You have decided to buy an apartment or a house, but you are afraid that your previous loan could have an impact on that? You are right! If you have used or are still repaying payday loans, such a loan could be an aggravating circumstance when obtaining a mortgage. Some people even fear that they will be rejected for a mortgage in case they have been using payday loans. So let’s see where the truth lies.
What Are Payday Loans And How Can They Impact A Mortgage?
Although most people have tried a payday loan model at least once in a lifetime – many of them are still not familiar with all the details. This can sometimes cost you dearly, so we will repeat some basic things you need to know. So what is a payday loan anyway? It is a short-term loan that can come in handy to cover some current and unforeseen expenses that have happened to you. They should be paid until your next paycheck or any other income you earn. Very convenient isn’t it? Especially if you find yourself in an acute and short-term financial problem. However, what many people are not aware of, is the fact that these loans are not as simple and easy-going as they may seem at first glance. Namely, this is certainly not a loan for those who don’t have regular incomes, because it can be difficult to repay in that case – and in that case, it can cost you a lot. Whether payday loans affect your getting a mortgage – depends on the situation. First of all, whether you are a regular paying customer or not. However, this also depends on the lender when you want to get a mortgage. So what can we expect?
You Want To Get A Mortgage After A Payday Loan – What Can You Expect?

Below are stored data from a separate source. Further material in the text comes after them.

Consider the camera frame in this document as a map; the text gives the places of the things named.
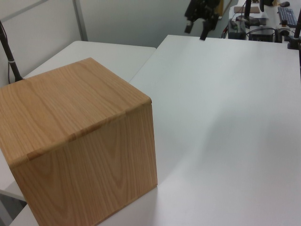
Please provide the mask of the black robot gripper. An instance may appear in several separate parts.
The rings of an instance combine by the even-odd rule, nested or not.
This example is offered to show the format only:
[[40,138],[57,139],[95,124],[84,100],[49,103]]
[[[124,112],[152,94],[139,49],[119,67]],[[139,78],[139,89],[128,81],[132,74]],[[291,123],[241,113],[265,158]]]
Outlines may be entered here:
[[187,19],[184,32],[191,33],[193,24],[198,19],[204,19],[200,39],[205,40],[209,31],[216,28],[219,14],[216,12],[220,0],[191,0],[184,16]]

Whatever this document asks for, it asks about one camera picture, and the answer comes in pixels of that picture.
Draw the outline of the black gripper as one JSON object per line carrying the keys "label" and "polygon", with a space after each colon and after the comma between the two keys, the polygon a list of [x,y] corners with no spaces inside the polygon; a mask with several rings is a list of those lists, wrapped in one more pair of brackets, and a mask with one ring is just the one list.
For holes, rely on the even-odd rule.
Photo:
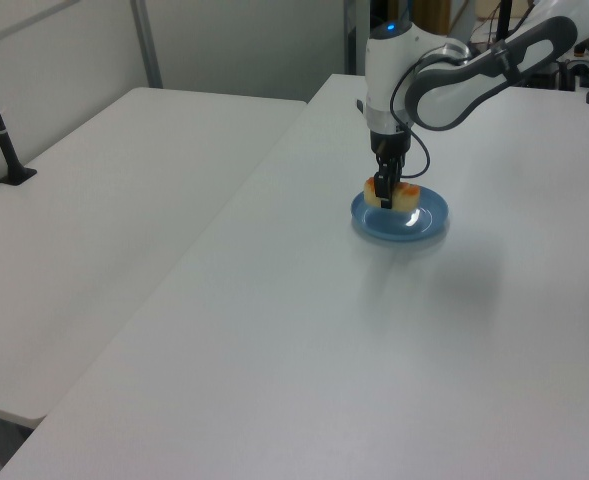
{"label": "black gripper", "polygon": [[370,132],[371,150],[377,158],[378,171],[374,175],[374,190],[383,209],[392,209],[394,185],[402,178],[405,166],[404,155],[410,149],[410,134],[380,134]]}

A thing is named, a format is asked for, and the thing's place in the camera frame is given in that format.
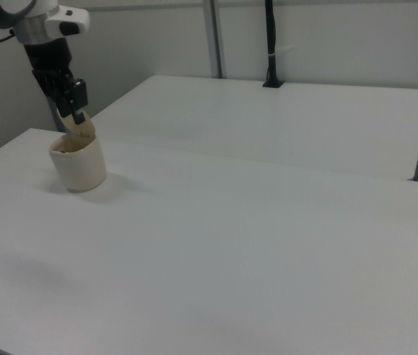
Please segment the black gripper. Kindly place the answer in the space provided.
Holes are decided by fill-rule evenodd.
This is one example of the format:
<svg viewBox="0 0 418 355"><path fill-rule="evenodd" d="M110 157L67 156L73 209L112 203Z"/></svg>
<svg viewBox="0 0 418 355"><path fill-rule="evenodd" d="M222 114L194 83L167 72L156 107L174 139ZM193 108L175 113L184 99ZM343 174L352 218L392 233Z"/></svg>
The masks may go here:
<svg viewBox="0 0 418 355"><path fill-rule="evenodd" d="M71 82L70 95L63 95L68 89L68 80L73 76L70 70L72 55L66 38L58 38L45 44L25 45L27 57L33 68L32 73L43 93L56 100L59 115L73 117L76 125L85 121L84 108L88 104L87 83L83 79Z"/></svg>

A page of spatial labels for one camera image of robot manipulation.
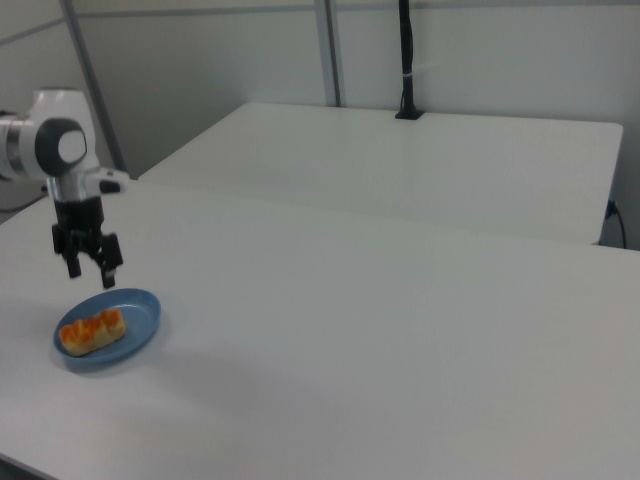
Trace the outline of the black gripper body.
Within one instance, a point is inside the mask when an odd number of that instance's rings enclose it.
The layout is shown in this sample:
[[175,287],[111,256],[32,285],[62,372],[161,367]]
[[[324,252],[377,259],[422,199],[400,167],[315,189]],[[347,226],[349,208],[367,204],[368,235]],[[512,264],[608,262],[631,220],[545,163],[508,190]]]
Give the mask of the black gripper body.
[[104,258],[102,231],[104,212],[100,197],[83,201],[55,201],[57,223],[52,226],[54,252],[65,260],[79,253],[87,254],[94,261]]

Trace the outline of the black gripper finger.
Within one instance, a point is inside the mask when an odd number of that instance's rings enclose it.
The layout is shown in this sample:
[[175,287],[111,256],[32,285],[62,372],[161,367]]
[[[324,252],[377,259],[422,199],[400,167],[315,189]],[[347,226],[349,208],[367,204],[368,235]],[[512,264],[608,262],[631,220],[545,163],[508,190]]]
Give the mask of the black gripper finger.
[[71,279],[75,279],[82,274],[78,255],[80,247],[77,240],[73,236],[67,236],[64,241],[62,256],[67,265],[68,274]]
[[101,236],[98,257],[103,288],[113,288],[116,270],[123,264],[119,240],[115,233]]

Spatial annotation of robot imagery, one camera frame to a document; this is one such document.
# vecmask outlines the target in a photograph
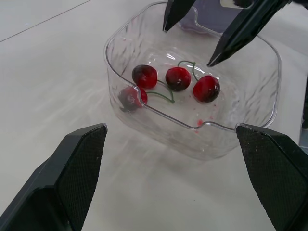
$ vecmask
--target red cherry
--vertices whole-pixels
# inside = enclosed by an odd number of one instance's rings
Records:
[[[173,91],[182,91],[191,83],[191,75],[182,67],[173,67],[166,73],[166,82]]]
[[[140,87],[151,89],[157,83],[157,71],[149,65],[138,65],[131,73],[133,81]]]
[[[139,87],[139,89],[142,101],[147,104],[148,95],[143,88]],[[118,98],[123,104],[125,111],[136,111],[138,108],[142,107],[141,102],[138,100],[138,93],[133,87],[127,87],[121,90]]]
[[[196,100],[203,103],[210,103],[218,97],[220,85],[218,80],[213,76],[204,76],[198,80],[192,92]]]

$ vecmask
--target clear plastic container
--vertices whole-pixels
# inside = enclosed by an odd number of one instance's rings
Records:
[[[239,144],[234,132],[237,123],[268,127],[273,122],[281,80],[280,57],[258,37],[230,59],[208,68],[219,35],[197,34],[179,26],[163,32],[165,7],[165,2],[147,6],[108,40],[105,61],[111,105],[122,122],[186,155],[205,160],[221,157]],[[174,104],[150,94],[144,104],[132,80],[133,68],[151,65],[158,71],[158,79],[165,81],[166,71],[181,60],[197,63],[198,78],[212,75],[219,79],[218,98],[212,103],[198,103],[192,96],[196,83],[192,77],[185,91],[174,93]],[[183,67],[192,72],[191,64],[184,63]],[[119,99],[127,87],[133,87],[138,96],[140,107],[133,112],[123,110]],[[154,90],[169,94],[160,84]]]

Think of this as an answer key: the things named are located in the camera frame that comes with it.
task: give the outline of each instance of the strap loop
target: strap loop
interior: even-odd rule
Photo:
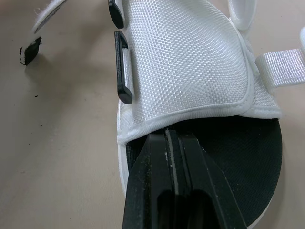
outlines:
[[[228,0],[228,2],[234,25],[241,31],[249,29],[255,15],[256,0]]]

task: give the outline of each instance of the white woven fabric
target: white woven fabric
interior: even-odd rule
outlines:
[[[305,59],[301,49],[267,53],[259,56],[256,64],[271,93],[279,86],[305,82]]]
[[[218,9],[205,0],[131,0],[123,6],[134,102],[120,102],[119,143],[181,120],[250,109],[247,48]]]

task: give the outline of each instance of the black buckle loop
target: black buckle loop
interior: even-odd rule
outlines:
[[[123,49],[128,49],[128,44],[121,31],[114,32],[116,49],[116,70],[118,77],[118,96],[125,104],[132,104],[132,93],[125,86]]]

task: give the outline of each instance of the black strap tip
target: black strap tip
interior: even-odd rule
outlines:
[[[34,58],[37,56],[39,51],[39,46],[41,44],[41,37],[37,38],[29,47],[24,51],[24,62],[21,62],[23,65],[27,66],[31,63]]]

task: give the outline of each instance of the padded strap
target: padded strap
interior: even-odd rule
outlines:
[[[50,18],[60,9],[68,0],[52,0],[51,3],[39,14],[36,23],[24,46],[20,49],[20,62],[28,65],[37,55],[41,37],[40,29],[50,20]]]
[[[305,83],[305,29],[301,31],[301,43],[302,49],[266,53],[256,59],[268,92],[279,86]]]
[[[256,10],[256,0],[228,0],[230,17],[242,31],[249,29]]]

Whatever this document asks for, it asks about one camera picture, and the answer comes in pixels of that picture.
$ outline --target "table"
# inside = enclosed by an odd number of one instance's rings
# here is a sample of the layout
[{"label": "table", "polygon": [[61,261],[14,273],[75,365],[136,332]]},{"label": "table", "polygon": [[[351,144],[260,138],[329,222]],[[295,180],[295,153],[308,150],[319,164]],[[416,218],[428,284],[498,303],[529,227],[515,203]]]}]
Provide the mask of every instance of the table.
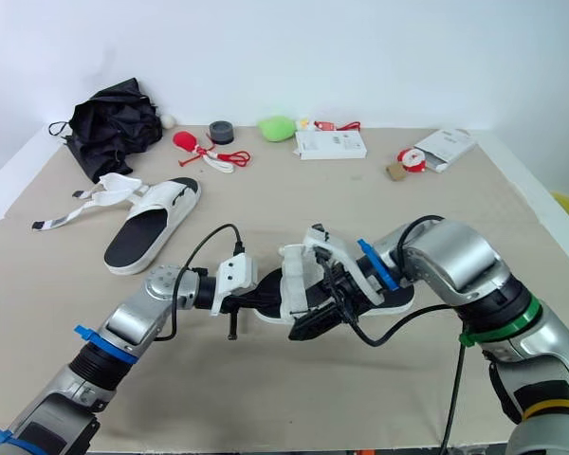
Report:
[{"label": "table", "polygon": [[[205,127],[187,128],[201,137]],[[197,179],[196,209],[156,264],[180,264],[213,227],[233,222],[260,275],[280,265],[278,246],[297,243],[322,222],[351,244],[376,240],[426,213],[464,221],[482,232],[536,295],[569,327],[569,259],[535,213],[480,148],[445,173],[393,182],[384,173],[396,153],[429,130],[363,130],[366,159],[304,161],[291,141],[264,142],[237,128],[224,152],[246,149],[253,161],[234,174],[202,162],[181,169],[174,131],[146,154],[127,159],[147,183]],[[0,222],[0,426],[5,427],[82,347],[77,324],[98,326],[137,291],[143,274],[117,277],[102,254],[128,210],[96,209],[70,225],[32,232],[32,221],[79,205],[71,192],[89,188],[63,148],[46,163]],[[224,234],[195,265],[214,271],[231,253]],[[438,298],[417,286],[415,308]],[[367,318],[377,335],[397,317]],[[240,336],[227,341],[228,319],[191,311],[179,335],[157,343],[99,415],[97,451],[224,452],[436,446],[450,400],[460,323],[451,313],[418,319],[387,346],[363,345],[349,328],[303,343],[285,326],[241,312]],[[501,442],[512,424],[500,411],[478,348],[467,354],[453,445]]]}]

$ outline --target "yellow ring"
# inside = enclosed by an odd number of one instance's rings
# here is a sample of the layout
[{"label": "yellow ring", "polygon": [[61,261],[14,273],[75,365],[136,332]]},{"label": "yellow ring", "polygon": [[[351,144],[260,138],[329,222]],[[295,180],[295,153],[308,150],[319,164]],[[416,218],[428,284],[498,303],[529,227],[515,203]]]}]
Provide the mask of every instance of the yellow ring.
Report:
[{"label": "yellow ring", "polygon": [[548,408],[569,408],[569,400],[545,400],[540,403],[536,403],[535,405],[527,408],[523,413],[523,420],[528,419],[536,412],[547,410]]}]

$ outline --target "sandal strap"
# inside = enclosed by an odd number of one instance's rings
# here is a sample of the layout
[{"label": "sandal strap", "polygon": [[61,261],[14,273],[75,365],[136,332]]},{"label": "sandal strap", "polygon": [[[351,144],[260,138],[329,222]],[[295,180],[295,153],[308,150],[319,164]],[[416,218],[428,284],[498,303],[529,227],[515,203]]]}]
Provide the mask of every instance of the sandal strap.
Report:
[{"label": "sandal strap", "polygon": [[[104,187],[104,190],[97,191],[100,187]],[[138,178],[125,177],[119,173],[107,173],[102,175],[99,183],[89,191],[74,191],[73,197],[87,200],[81,207],[55,220],[35,221],[31,228],[34,230],[59,228],[80,216],[84,210],[92,207],[113,206],[125,200],[135,204],[149,188]]]}]

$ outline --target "blue cable tie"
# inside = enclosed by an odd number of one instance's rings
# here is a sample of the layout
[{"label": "blue cable tie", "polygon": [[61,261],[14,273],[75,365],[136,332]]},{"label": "blue cable tie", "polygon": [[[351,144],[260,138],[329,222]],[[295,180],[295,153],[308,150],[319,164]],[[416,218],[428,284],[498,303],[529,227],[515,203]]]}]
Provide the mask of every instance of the blue cable tie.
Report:
[{"label": "blue cable tie", "polygon": [[367,258],[369,258],[369,261],[375,268],[377,275],[379,275],[383,282],[386,283],[386,286],[388,286],[388,290],[397,290],[400,286],[398,286],[398,284],[395,282],[395,279],[392,278],[392,275],[390,275],[390,272],[388,272],[388,269],[381,261],[381,258],[377,255],[373,247],[362,239],[358,239],[358,244],[360,245],[362,252],[367,256]]},{"label": "blue cable tie", "polygon": [[122,360],[123,362],[129,363],[131,365],[135,365],[138,361],[138,357],[126,353],[121,348],[114,346],[109,341],[103,339],[93,329],[87,329],[86,327],[77,325],[76,328],[74,329],[74,332],[79,334],[82,337],[82,339],[88,341],[89,343],[93,343],[95,346],[97,346],[100,349],[103,349],[108,354],[114,356],[118,360]]},{"label": "blue cable tie", "polygon": [[28,441],[21,441],[20,439],[12,437],[12,431],[5,429],[4,431],[0,429],[0,445],[10,444],[11,446],[17,446],[23,450],[29,452],[31,455],[48,455],[38,446],[35,446]]}]

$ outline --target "white cardboard box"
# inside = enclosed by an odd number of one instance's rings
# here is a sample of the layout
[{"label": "white cardboard box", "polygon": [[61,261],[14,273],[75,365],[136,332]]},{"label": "white cardboard box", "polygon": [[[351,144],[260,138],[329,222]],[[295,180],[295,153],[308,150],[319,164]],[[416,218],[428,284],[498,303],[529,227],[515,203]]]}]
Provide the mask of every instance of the white cardboard box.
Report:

As we have already said, many of us have found ourselves in a situation of using a payday loan. It happens that sometimes you urgently need a short-term loan to repair a car, or repair a heater. However, it is important to repay the payday loan according to the established rules – so that you do not fall into a financial abyss. In addition, even when you are a regular payer – this type of loan could have an impact on getting a mortgage. How and why? According to SpeedyCash, payday loans generally do not prevent you from getting a mortgage. However, we cannot say that they do not influence at all. Even though payday loans do not affect your mortgage application – they do affect the process of obtaining the mortgage.
Namely, if you have been using a payday loan in the last six years – you should know that this information will remain recorded in the credit bureau, even if you have repaid everything according to the agreement. In that case, when you want to get a mortgage, lenders may be suspicious of you. Such an attitude usually results in significantly reducing the value of the mortgage – and your request may even be denied. Therefore, if you are planning to buy a house in the near future – keep this fact in mind if you have used a payday loan.
Your Chances To Get Mortgage After A Payday Loan
Perhaps you are wondering can you even get a mortgage after a payday loan? Fortunately, the answer is YES. You need to know that any loan you have used and listed in the credit bureau may have an impact on your mortgage. In that way, a payday loan is not much different from other types of loans that you may have used. Certainly, future potential lenders view some parameters as decisive in deciding on granting a mortgage loan. First of all, it will look at how you managed your previous debts – and whether you were regular in paying and settling debts. They will also take into account how this has affected your debt-to-income ratio. Why is this important for approving a mortgage? A mortgage is in itself a long-term financial obligation, and if you have missed payments for smaller amounts in the past – there is little chance that you will be able to obtain a mortgage. Even if you succeed, it will be at a significantly higher interest rate. However, if you paid off all your debts on time, then it had a positive effect on your credit rating – and that gives you a very good chance of getting a mortgage.
What If You Are Currently Repaying Your Payday Loan?
If you have already applied for a payday loan and in the meantime wanted to apply for a mortgage – do not despair. The best thing you can do is to repay your payday loan on time – and under the conditions provided. So, the most important thing when getting a mortgage is having a good credit history and sticking to regular repayments.
You Can Improve Your Chance For A Better Mortgage
We have already explained that the most important thing is to have a good credit history – and to pay all your debts regularly. In this respect, a payday loan is no different from other loans. However, if you want to take out a mortgage, and these things worry you – you may want to try some other strategies to increase your chances of getting a mortgage. First of all, dedicate yourself to good preparation for obtaining a mortgage. This involves thoroughly checking your credit lines and all the reports. See if any unresolved issues may be holding you back from getting a mortgage – and try to resolve those issues before applying for a mortgage. Sometimes it is far wiser to wait for your credit rating to improve – than to rush things and lose your mortgage option. If you are still repaying some debts, try to increase the payment amount – as this will affect lenders who will not see you as too much of a risk. You mustn’t take out a mortgage too early before you are financially ready. Otherwise, buying a property will not be a pleasure for you – but a great burden that could drag you to the financial bottom.